と、Mme Perinの顔つきがsage femmeの伝家の宝刀、2本指の触診の途中で変わった。ははあ、これか!あなた、子宮口が開き始めてるわよ。え??診察台を降りて椅子に座ると、2枚の処方箋を渡された。はい、こっちが薬局、こっちが看護婦さん。看護婦さんには自分で電話するのよ!今日、明日と2回。何が?単語がわからないでいると、おしりに注射を打つジェスチャーをして、ピキュール(注射)!と言う。えっ・・注射??なぜまた突然。血の気が引き、とたんに子供がえりして、え、注射・・・したくないです・・とボソッと言うと、横の研修医さんが真剣な顔で「赤ちゃんのためよ!」と言う。はい;;;としか答えようがない。どうも、説明がわからないまま。何の注射かも、のみ込めないまま。そのままMme Perinに連れられて今度は陣痛計の部屋へ。ん?私は急に何だかピンチな妊婦っぽくなってきた。Mme Perinはその部屋のマダムに、私は次の検診があるからあとよろしくみたいなことを頼んで、私には終わったら血液検査に行くように、注射きちんと打つように言い残して、行ってしまった。
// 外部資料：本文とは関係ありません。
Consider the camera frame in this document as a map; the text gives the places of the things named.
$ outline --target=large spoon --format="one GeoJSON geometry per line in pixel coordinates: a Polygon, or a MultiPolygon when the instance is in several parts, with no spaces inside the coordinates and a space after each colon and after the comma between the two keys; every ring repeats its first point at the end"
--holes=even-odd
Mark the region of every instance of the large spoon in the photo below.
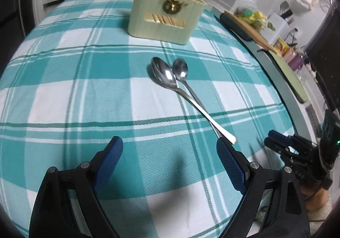
{"type": "MultiPolygon", "coordinates": [[[[207,111],[206,108],[203,106],[202,102],[200,101],[200,99],[197,97],[195,92],[193,92],[193,90],[187,83],[188,66],[185,60],[181,58],[175,59],[175,61],[172,64],[172,71],[176,79],[180,81],[189,90],[190,94],[193,96],[197,104],[199,104],[205,111],[207,111]]],[[[220,131],[217,128],[215,128],[211,122],[209,123],[212,126],[214,132],[216,133],[217,137],[221,137],[222,134],[220,133],[220,131]]]]}
{"type": "Polygon", "coordinates": [[[198,111],[201,112],[205,116],[205,118],[212,123],[217,130],[221,132],[223,136],[225,136],[232,144],[235,144],[237,139],[231,133],[227,132],[224,128],[222,128],[211,116],[199,105],[193,98],[191,98],[183,89],[179,88],[176,83],[175,76],[173,75],[171,67],[164,62],[162,59],[158,57],[153,57],[151,60],[152,72],[155,77],[159,80],[159,82],[165,88],[171,89],[177,92],[179,95],[184,97],[187,101],[189,101],[193,106],[195,106],[198,111]]]}
二本のベルトをお腹に巻いて、子宮収縮の様子が地震計みたいな感じで紙にプリントアウトされるようになっているらしい。赤ちゃんの心音がずっと聞こえるようになっている。私はちょっと疲れてきてモーローとしていたが、何だかずいぶん長いことそのままでほっぽられていた。赤ちゃんも緊張しているのか高揚しているのか、随分ぐるんぐるんと動いて、心臓もばくばくしていた。自分では、こういう数値に表れるようなコントラクションではないだろうな、と思っていたから、あまり結果は心配していなかった。その間、さっきの保険の関係で、ソーシャルアシスタントのマダムがやってくる。Pascalineさんと、このマダムと、そしてどうも私のつたないフランス語はかみ合っていなかったようで、彼女どの程度わかってるかわからないから、「次回はフランス語わかる人連れてきなさい」と言われてしまう。とほほ。確かにこの日は、私としても話せてなかったな。陣痛計から開放される頃には、もうお昼近くになっていた。その後採血をし、ソーシャルアシスタントのマダムともう一度お話。彼女から保険会社に電話してくれた。でも、どうも、何が何だかよくわからないまま。マテルニテのアテスタシオンをもう一度送ってくれるとのことで、それを待って話をしましょう、ということになった。あー、長くかかった。
この日から、私の寝たきり妊婦生活が事実上始まることになるのだが、比較的順調に来てたので、晴天の霹靂、とはいえ、この前一週間くらい、お腹の張りが引かなくて、なんとなく調子がすぐれないままだったので、本人としてはあーやっぱりな、というところ半分だ。